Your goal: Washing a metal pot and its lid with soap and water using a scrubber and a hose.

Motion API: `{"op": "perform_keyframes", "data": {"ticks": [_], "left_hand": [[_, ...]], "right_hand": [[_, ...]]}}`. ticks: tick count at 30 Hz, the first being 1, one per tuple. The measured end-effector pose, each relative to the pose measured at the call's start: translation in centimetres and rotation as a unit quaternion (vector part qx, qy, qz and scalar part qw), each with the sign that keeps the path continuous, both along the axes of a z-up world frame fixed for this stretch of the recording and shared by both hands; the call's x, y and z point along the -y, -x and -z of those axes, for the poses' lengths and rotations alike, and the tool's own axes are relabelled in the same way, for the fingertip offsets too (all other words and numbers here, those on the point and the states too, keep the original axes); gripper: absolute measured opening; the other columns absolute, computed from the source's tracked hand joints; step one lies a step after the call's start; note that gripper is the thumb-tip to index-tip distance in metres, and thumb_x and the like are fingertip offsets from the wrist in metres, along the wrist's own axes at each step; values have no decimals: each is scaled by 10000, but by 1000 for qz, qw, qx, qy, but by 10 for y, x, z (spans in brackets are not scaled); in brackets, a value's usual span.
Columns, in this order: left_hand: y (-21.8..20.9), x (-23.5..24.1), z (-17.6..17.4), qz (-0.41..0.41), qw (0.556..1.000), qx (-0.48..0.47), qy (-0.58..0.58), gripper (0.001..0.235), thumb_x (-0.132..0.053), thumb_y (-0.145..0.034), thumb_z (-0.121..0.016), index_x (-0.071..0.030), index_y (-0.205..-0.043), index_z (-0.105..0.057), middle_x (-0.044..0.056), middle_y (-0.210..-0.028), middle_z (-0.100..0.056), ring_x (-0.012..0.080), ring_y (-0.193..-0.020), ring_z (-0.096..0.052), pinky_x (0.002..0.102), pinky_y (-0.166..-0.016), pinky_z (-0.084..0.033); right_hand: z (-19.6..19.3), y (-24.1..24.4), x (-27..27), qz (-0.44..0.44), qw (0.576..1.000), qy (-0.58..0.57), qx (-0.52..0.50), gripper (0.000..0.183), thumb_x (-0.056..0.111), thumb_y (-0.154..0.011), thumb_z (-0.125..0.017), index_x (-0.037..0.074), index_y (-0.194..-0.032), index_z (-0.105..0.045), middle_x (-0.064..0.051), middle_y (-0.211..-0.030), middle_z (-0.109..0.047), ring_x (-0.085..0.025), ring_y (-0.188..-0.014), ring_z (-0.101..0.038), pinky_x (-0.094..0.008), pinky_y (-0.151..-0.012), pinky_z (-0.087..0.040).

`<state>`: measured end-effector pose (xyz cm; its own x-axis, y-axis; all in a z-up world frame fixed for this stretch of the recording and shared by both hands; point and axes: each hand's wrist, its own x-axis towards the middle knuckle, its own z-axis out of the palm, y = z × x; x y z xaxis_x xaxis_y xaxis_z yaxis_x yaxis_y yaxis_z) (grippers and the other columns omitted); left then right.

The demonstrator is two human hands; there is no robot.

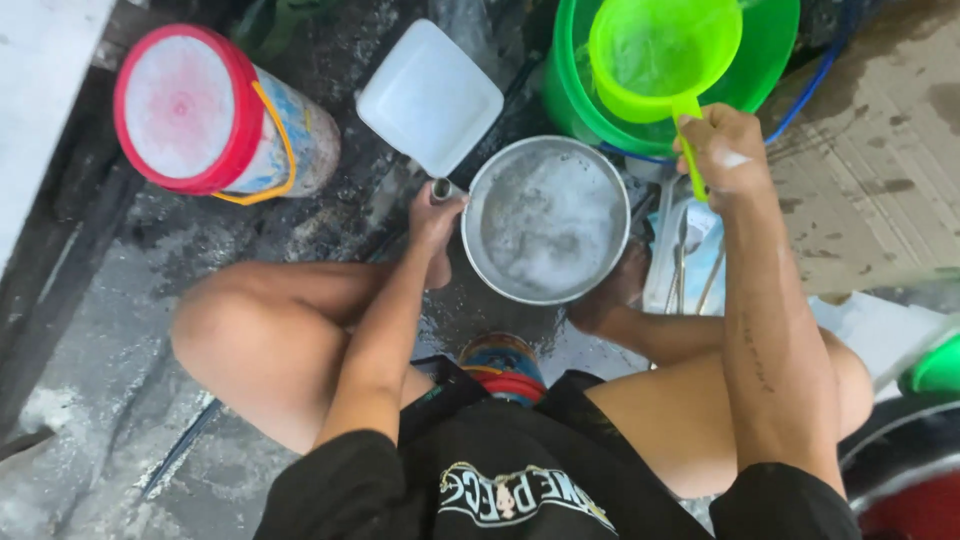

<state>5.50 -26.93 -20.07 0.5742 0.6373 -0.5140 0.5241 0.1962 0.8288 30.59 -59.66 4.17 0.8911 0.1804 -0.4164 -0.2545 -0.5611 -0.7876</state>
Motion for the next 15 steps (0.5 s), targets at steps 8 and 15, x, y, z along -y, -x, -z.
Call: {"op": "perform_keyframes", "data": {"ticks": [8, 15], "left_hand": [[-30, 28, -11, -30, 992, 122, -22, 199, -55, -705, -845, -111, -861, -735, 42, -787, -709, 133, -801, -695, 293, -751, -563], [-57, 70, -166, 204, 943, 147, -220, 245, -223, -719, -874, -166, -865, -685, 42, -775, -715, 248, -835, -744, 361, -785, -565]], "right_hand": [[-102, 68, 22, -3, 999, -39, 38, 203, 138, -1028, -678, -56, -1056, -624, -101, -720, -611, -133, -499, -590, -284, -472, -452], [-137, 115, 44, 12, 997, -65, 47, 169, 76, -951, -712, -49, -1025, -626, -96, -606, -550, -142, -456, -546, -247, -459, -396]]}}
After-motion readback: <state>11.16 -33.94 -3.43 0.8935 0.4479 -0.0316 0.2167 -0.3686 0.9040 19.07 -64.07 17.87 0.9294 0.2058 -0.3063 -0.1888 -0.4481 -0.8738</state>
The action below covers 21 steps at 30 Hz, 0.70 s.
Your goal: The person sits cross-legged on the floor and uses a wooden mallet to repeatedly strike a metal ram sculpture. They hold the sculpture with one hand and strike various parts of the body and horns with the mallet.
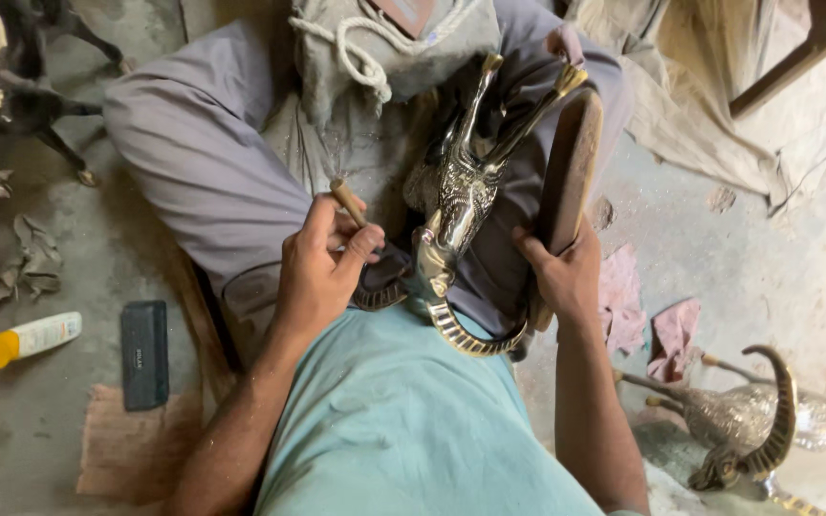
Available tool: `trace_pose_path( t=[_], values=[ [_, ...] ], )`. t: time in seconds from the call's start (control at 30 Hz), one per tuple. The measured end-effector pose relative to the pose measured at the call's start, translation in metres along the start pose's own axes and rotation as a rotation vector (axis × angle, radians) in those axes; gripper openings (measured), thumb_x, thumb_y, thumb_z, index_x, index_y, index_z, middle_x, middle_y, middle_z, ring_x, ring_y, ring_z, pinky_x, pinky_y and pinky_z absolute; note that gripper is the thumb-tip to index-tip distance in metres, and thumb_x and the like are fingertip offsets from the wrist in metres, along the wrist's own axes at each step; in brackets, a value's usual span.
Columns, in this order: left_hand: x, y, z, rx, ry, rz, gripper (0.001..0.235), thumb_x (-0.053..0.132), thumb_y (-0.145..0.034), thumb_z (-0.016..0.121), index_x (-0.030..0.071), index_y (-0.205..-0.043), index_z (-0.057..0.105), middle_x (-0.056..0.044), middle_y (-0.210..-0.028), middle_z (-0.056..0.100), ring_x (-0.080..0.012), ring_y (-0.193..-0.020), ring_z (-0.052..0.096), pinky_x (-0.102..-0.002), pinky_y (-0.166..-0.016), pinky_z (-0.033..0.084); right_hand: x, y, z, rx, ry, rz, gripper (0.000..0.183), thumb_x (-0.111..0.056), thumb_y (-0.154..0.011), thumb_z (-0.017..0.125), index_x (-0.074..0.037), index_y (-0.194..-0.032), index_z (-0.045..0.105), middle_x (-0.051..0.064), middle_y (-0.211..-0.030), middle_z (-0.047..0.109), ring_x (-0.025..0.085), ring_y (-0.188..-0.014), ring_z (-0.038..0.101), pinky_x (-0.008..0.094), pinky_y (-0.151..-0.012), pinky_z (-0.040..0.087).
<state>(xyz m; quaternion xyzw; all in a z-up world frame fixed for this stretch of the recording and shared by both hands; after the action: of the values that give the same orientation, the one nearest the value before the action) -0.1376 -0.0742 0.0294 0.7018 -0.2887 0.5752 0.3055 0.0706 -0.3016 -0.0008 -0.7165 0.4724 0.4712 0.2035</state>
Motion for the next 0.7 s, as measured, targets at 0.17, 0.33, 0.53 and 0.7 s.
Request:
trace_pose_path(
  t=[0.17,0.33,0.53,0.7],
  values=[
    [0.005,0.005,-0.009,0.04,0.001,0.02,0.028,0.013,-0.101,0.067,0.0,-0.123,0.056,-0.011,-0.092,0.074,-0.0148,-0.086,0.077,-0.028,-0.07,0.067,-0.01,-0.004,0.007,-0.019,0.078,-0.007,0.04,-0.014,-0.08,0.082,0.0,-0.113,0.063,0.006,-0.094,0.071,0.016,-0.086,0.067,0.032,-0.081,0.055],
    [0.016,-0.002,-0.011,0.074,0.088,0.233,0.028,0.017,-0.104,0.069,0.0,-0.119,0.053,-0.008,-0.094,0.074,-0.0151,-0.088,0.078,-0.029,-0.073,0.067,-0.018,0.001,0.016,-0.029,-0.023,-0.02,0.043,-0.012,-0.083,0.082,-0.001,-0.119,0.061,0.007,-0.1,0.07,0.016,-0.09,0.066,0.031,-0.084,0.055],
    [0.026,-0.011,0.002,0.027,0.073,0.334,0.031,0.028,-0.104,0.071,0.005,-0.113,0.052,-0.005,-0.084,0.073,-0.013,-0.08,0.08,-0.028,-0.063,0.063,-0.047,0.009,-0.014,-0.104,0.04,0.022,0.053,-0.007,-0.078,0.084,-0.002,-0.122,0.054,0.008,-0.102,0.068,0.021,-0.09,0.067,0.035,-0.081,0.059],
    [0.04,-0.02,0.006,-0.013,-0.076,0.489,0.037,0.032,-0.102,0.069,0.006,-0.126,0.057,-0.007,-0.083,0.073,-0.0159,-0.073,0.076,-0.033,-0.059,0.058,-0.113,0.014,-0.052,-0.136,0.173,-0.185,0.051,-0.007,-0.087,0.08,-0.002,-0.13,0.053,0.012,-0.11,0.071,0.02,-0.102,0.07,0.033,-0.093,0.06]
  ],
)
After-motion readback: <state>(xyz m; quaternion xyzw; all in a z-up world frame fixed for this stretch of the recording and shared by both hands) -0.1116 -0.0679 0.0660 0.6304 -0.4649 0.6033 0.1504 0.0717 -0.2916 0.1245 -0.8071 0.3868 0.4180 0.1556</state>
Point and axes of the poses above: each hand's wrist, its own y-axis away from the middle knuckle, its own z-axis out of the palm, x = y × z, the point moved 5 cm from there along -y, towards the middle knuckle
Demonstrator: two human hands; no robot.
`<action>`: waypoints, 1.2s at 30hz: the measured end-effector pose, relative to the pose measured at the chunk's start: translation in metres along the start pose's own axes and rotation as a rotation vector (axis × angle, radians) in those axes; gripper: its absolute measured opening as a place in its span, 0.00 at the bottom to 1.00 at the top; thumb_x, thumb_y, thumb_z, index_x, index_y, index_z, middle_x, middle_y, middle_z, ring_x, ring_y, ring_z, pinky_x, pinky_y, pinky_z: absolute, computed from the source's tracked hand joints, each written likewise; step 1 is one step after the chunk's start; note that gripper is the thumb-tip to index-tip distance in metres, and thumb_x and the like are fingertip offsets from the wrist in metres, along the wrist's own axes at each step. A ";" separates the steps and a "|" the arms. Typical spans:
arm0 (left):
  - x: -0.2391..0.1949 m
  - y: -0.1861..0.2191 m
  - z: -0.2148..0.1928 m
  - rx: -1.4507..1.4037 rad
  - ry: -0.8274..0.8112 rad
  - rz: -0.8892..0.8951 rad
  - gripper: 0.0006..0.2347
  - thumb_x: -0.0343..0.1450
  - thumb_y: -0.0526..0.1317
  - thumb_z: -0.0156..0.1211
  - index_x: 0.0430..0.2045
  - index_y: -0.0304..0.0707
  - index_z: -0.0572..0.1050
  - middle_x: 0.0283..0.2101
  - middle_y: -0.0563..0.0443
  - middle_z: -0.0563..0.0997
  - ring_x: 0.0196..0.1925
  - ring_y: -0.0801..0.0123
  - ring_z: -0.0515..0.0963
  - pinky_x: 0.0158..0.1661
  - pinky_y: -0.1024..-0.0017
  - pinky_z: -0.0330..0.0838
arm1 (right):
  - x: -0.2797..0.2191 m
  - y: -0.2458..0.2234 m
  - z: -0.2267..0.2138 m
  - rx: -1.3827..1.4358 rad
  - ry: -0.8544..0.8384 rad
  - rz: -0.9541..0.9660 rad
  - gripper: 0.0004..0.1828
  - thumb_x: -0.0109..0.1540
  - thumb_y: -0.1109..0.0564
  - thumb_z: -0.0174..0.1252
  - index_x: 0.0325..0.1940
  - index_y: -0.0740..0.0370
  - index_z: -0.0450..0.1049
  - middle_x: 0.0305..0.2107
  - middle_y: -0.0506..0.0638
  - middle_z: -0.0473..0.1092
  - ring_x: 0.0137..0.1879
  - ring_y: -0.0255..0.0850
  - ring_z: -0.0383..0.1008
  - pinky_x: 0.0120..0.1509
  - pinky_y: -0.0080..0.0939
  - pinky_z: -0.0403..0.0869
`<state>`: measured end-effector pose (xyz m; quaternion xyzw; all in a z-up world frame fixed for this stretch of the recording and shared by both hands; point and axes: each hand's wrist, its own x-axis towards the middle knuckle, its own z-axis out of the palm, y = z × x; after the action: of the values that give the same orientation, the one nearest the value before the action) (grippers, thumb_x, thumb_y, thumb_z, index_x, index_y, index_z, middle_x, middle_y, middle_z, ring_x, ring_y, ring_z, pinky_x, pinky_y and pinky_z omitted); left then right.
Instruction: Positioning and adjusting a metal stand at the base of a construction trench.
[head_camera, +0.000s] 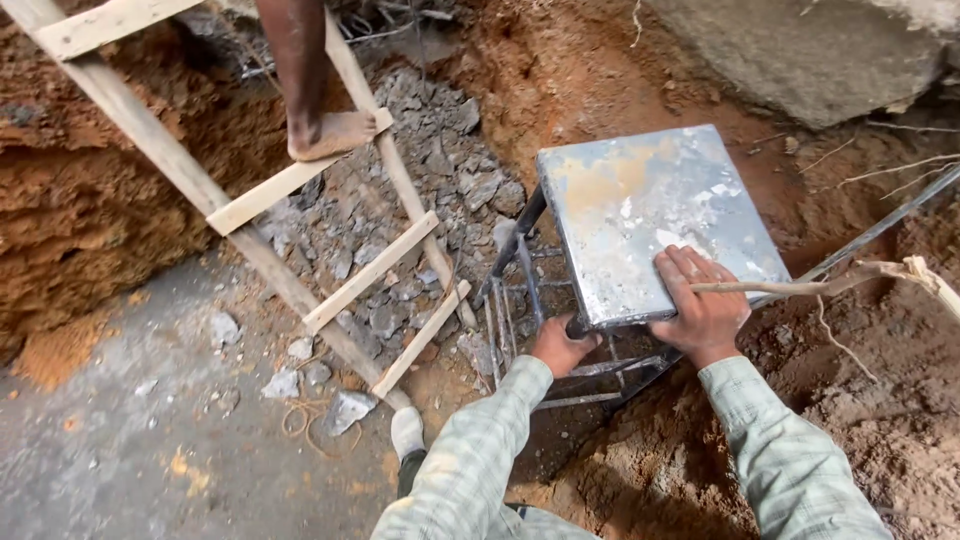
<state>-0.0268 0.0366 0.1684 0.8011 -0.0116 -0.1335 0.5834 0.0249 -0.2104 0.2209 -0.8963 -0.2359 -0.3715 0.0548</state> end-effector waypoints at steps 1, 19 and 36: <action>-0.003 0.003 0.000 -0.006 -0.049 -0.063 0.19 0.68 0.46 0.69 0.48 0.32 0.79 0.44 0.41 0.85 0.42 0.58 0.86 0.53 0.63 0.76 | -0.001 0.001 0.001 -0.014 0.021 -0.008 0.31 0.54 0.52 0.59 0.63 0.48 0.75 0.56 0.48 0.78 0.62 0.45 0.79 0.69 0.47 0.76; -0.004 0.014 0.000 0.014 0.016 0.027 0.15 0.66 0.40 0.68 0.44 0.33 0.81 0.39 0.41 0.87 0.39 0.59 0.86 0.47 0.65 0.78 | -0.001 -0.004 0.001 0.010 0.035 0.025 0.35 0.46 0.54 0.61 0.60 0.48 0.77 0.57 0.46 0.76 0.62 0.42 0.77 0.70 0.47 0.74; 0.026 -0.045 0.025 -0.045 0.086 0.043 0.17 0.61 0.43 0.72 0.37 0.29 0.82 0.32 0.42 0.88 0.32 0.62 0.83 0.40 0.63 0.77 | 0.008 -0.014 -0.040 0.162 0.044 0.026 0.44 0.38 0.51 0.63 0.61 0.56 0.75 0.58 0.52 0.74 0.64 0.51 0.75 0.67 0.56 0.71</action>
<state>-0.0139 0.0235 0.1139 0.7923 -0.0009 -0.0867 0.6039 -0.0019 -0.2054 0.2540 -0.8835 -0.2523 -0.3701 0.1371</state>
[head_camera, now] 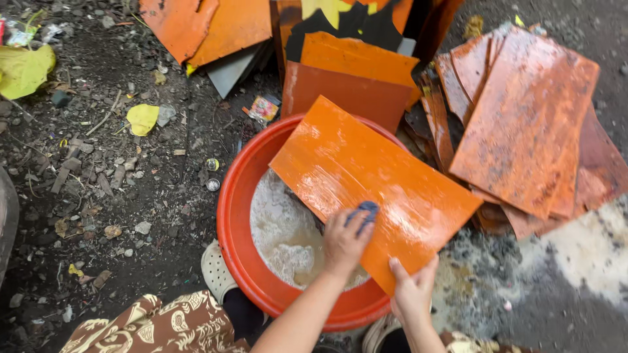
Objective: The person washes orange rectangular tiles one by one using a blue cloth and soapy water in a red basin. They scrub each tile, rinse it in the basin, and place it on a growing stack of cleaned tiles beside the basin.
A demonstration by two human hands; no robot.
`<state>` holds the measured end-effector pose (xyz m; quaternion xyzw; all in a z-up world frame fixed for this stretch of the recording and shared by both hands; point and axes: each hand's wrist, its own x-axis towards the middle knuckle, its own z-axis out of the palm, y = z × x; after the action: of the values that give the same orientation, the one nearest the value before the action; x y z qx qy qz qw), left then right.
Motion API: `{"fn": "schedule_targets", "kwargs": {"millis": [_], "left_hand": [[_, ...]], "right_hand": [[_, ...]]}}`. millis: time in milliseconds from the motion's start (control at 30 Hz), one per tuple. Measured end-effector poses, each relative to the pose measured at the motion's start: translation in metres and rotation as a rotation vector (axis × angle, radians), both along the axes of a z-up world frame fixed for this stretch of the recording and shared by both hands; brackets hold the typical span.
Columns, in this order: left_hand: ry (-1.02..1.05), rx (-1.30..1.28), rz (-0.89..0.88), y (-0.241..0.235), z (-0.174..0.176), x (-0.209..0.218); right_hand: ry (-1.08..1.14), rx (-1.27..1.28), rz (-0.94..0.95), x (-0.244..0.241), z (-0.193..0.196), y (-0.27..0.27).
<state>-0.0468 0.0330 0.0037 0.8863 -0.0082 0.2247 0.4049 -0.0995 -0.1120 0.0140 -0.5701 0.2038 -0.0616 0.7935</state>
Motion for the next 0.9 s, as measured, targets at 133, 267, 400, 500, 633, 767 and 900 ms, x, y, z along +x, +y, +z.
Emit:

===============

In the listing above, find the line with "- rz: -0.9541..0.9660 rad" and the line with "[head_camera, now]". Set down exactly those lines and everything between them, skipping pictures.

  - rz: -0.9541..0.9660 rad
  - gripper: 0.0004..0.1828
  - thumb_x: -0.0109..0.1540
  - thumb_y: -0.1109..0.0564
  - thumb_z: -0.0174..0.1252
  - index_x: 0.0325..0.1940
  - index_y: -0.0740..0.0370
  - index_z: -0.0450..0.1049
  - middle_x: 0.0305..0.2107
  - middle_y: -0.0506..0.0638
  - middle_z: -0.0473..0.1092
  - ring_x: 0.0137..0.1879
  - ring_y: -0.0255..0.0850
  - ring_z: -0.0383..0.1008
  - pinky_x: 0.0120..0.1509
  - pinky_y: -0.0080..0.0939
  - pinky_z: -0.0403..0.0869
`<state>`: measured end-effector pose (xyz m; quaternion xyzw; all in a z-up world frame fixed for this stretch of the recording and shared by both hands; point and axes: each hand's wrist, its own x-axis towards the middle knuckle, its own z-axis out of the palm, y = z × x; after the action: of the values that give the same orientation, the one nearest the value before the action) (grippers, thumb_x, thumb_y, thumb_z, index_x, index_y, index_z, middle_x, middle_y, middle_z, ring_x, ring_y, ring_z, pinky_x, pinky_y and pinky_z omitted); left then right.
Instruction: Positioning and adjusting a metal stand at the base of a construction trench.
[head_camera, +0.000s] 
<state>-0.0268 0.0366 0.1684 0.8011 -0.0116 -0.1335 0.5834 0.0249 -0.2104 0.2209 -0.8963 -0.2359 -0.3715 0.0548</state> end-effector waypoints at steps 1, 19 and 36: <action>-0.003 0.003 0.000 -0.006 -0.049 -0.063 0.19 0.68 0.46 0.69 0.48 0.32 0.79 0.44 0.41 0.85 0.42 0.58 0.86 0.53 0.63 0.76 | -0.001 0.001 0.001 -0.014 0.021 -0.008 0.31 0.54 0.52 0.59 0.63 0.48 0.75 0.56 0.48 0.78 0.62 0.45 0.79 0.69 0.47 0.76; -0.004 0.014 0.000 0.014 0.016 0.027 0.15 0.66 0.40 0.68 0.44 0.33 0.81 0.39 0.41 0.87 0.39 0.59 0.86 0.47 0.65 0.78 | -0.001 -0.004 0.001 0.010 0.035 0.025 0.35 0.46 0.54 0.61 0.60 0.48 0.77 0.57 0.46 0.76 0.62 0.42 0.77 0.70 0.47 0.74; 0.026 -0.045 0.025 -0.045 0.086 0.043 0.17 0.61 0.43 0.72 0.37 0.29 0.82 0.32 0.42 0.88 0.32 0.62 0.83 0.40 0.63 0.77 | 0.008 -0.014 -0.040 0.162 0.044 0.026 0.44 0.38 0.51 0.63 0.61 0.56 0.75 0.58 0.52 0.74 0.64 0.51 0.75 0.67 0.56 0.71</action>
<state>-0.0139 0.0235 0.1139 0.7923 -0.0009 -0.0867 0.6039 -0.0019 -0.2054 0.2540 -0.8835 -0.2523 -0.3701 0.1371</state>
[head_camera, now] 

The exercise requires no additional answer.